ACTIVITY
For each line in the data below that has the word "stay", copy that line.
##### PROVIDED MATERIAL
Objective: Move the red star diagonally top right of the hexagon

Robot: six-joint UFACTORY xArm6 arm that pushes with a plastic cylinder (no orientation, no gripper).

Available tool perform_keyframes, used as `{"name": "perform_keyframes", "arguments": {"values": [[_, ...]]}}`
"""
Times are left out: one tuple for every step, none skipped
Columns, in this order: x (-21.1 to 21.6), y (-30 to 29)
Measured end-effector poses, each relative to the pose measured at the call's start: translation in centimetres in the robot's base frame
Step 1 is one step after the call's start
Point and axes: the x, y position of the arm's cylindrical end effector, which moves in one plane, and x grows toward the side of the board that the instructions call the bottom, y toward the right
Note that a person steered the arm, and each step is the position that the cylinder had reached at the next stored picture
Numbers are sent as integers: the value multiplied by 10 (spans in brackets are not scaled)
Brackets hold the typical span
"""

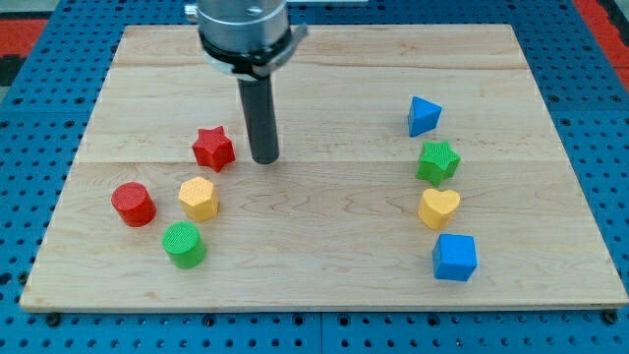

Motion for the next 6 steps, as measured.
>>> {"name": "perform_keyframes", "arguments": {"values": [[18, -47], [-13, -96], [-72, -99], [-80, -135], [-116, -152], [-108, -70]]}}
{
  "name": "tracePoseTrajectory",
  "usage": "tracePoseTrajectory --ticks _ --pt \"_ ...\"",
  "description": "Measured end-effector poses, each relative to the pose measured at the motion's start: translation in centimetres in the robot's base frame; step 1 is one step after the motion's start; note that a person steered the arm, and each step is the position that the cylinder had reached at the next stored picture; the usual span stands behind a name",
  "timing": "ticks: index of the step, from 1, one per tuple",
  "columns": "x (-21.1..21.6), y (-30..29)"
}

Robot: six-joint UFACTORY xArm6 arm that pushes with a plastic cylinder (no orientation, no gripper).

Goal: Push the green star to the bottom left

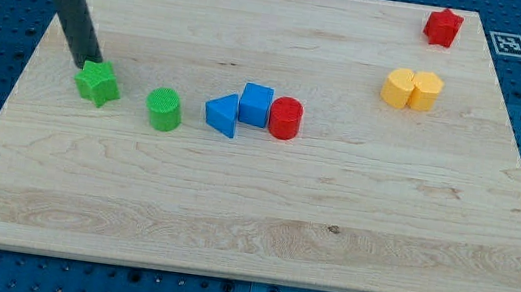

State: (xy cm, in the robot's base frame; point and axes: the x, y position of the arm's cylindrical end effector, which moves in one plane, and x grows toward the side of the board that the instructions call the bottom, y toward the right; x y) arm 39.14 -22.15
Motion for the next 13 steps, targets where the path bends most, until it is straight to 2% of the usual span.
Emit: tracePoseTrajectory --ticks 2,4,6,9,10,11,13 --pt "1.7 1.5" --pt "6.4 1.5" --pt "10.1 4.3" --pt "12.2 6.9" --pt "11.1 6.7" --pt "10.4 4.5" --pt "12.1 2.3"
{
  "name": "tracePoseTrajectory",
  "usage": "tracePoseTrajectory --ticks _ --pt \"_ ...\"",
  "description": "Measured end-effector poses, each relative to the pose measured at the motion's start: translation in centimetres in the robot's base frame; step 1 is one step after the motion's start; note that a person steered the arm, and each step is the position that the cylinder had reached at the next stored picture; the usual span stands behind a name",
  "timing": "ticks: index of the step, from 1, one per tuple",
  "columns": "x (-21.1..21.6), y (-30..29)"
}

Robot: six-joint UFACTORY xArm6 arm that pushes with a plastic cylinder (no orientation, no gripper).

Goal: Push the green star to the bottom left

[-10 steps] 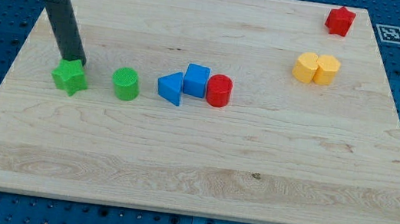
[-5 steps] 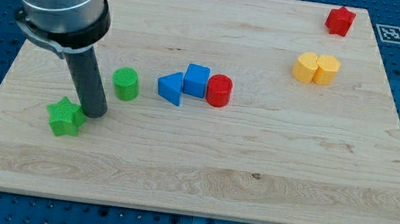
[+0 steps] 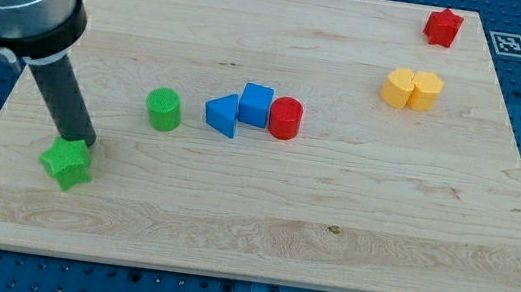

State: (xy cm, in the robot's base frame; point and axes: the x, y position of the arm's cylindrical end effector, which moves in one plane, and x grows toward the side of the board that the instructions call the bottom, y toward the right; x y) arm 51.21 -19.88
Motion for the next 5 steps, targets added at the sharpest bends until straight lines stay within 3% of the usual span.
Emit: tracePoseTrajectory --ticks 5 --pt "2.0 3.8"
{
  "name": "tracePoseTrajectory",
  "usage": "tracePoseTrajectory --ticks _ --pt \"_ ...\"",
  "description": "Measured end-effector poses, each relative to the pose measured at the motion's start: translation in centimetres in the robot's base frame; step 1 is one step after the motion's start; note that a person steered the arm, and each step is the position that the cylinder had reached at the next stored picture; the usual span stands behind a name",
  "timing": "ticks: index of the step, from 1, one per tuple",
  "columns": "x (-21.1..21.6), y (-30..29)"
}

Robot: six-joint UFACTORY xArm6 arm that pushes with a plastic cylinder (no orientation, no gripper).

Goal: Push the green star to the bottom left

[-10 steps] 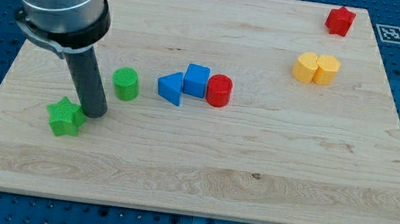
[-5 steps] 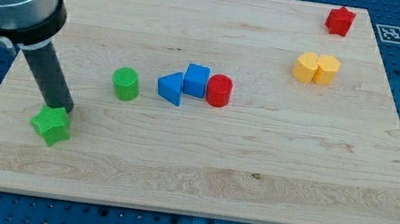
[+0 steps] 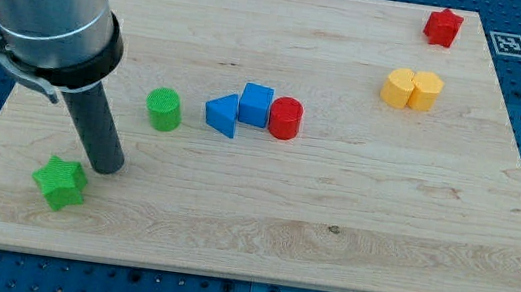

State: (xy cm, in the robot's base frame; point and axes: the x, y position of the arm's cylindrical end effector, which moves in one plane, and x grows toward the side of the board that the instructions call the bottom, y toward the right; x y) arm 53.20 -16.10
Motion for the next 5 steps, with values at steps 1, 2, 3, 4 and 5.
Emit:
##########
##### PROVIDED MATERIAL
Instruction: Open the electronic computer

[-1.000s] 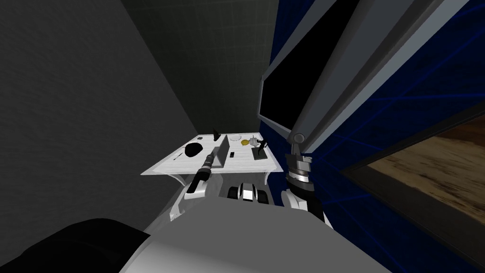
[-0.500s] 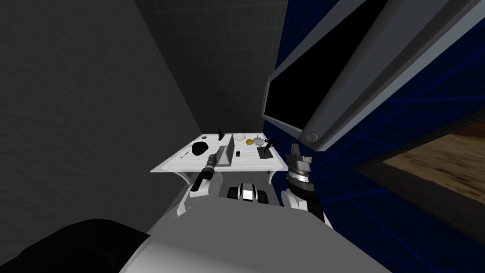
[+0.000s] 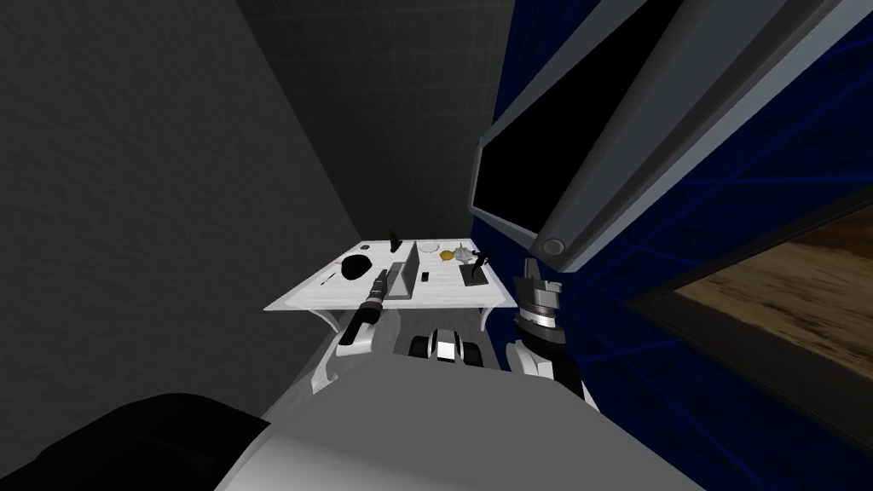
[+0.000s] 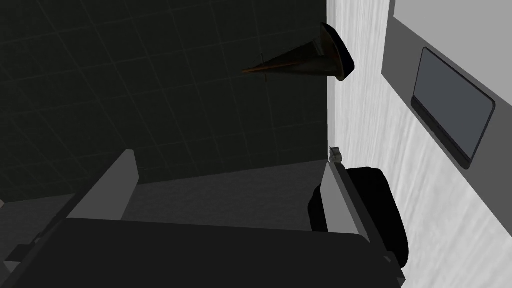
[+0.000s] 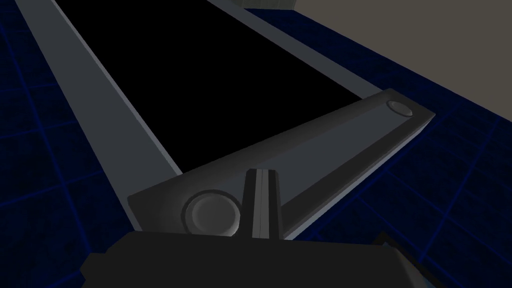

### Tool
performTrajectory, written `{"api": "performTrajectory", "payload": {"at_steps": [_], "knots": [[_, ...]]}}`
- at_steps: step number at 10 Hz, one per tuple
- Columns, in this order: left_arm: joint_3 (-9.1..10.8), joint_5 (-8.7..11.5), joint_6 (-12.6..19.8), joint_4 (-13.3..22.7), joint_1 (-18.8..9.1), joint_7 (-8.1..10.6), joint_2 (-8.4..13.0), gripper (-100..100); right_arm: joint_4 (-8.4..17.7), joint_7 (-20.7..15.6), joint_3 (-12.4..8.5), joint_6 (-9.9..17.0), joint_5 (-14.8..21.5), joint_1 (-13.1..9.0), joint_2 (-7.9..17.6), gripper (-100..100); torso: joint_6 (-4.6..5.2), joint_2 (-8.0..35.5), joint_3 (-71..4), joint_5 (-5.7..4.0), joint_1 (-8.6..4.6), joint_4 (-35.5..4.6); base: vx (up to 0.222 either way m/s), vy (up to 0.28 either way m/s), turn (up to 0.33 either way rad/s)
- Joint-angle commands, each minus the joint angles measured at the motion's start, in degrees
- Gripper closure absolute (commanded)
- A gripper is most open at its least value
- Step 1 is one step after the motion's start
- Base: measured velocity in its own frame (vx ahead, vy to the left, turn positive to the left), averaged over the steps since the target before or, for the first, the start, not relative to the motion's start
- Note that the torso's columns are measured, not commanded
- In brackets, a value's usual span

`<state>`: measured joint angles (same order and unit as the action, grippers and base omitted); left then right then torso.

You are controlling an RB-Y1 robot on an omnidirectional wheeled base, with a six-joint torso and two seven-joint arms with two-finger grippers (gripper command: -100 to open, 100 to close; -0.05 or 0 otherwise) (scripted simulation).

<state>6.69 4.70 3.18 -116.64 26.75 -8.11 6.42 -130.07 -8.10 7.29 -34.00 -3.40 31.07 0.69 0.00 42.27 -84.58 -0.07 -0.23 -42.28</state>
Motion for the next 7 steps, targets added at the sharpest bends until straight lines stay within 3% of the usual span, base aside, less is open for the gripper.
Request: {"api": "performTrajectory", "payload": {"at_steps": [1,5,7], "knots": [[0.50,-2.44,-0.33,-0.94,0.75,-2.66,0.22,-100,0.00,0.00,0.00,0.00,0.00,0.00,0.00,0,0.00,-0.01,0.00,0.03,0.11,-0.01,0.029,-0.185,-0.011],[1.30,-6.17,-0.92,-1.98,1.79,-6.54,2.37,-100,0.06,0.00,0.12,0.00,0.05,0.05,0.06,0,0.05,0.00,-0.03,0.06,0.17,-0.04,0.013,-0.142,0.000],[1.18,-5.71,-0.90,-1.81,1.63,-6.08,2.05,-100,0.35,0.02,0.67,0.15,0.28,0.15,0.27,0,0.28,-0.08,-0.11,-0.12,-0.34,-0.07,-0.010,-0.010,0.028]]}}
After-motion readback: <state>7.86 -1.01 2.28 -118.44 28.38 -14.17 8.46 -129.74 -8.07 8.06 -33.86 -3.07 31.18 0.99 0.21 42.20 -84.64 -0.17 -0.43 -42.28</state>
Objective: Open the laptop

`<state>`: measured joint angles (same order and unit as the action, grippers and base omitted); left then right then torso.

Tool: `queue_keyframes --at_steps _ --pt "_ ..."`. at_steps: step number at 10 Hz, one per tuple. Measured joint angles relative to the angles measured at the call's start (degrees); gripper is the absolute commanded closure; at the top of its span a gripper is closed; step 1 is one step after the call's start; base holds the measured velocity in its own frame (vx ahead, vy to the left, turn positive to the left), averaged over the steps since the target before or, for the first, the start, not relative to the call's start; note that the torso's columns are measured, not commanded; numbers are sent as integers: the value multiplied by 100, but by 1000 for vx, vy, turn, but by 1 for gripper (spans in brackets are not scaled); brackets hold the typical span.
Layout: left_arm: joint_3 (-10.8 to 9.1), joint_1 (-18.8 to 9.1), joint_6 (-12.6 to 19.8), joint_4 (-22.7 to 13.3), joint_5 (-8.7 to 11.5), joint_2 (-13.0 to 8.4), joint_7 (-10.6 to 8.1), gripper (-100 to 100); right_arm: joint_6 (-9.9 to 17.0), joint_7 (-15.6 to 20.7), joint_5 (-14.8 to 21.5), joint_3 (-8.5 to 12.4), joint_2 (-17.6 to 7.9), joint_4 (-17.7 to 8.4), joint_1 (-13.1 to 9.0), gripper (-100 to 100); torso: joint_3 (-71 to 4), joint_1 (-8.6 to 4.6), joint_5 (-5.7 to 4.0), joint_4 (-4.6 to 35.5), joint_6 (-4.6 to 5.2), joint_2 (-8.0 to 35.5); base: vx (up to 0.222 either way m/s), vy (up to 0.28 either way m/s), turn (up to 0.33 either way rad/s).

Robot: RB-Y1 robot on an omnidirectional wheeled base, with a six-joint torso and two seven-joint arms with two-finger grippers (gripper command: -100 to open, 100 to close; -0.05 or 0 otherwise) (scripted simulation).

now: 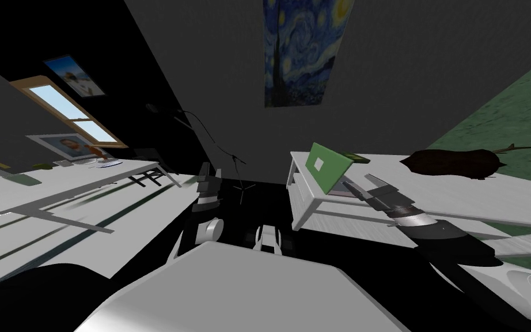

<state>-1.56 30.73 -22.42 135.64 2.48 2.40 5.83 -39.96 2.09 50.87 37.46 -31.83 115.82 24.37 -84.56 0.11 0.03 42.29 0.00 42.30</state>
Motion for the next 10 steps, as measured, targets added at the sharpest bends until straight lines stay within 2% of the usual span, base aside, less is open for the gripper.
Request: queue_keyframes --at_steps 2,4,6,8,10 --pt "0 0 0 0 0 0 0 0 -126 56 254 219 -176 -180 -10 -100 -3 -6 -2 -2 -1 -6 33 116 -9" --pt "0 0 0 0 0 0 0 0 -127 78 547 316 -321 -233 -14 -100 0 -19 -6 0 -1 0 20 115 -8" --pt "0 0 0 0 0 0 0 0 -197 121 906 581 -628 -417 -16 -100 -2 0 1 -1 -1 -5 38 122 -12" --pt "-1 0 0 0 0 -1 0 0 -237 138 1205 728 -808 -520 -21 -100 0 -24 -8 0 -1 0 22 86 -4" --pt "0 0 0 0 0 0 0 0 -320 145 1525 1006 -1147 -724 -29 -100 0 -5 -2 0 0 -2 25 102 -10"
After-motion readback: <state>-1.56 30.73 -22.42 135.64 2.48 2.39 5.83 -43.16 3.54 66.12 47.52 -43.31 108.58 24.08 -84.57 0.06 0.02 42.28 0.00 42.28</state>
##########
WORKED SOLUTION
Motion for the next 5 steps, targets added at the sharpest bends until straight lines stay within 3% of the usual span.
Motion for the next 7 steps, targets added at the sharpest bends until straight lines stay within 3% of the usual span, base aside, less is open for the gripper.
Motion for the next 10 steps, as measured, targets added at the sharpest bends until straight lines stay within 2% of the usual span, base aside, less is open for the gripper.

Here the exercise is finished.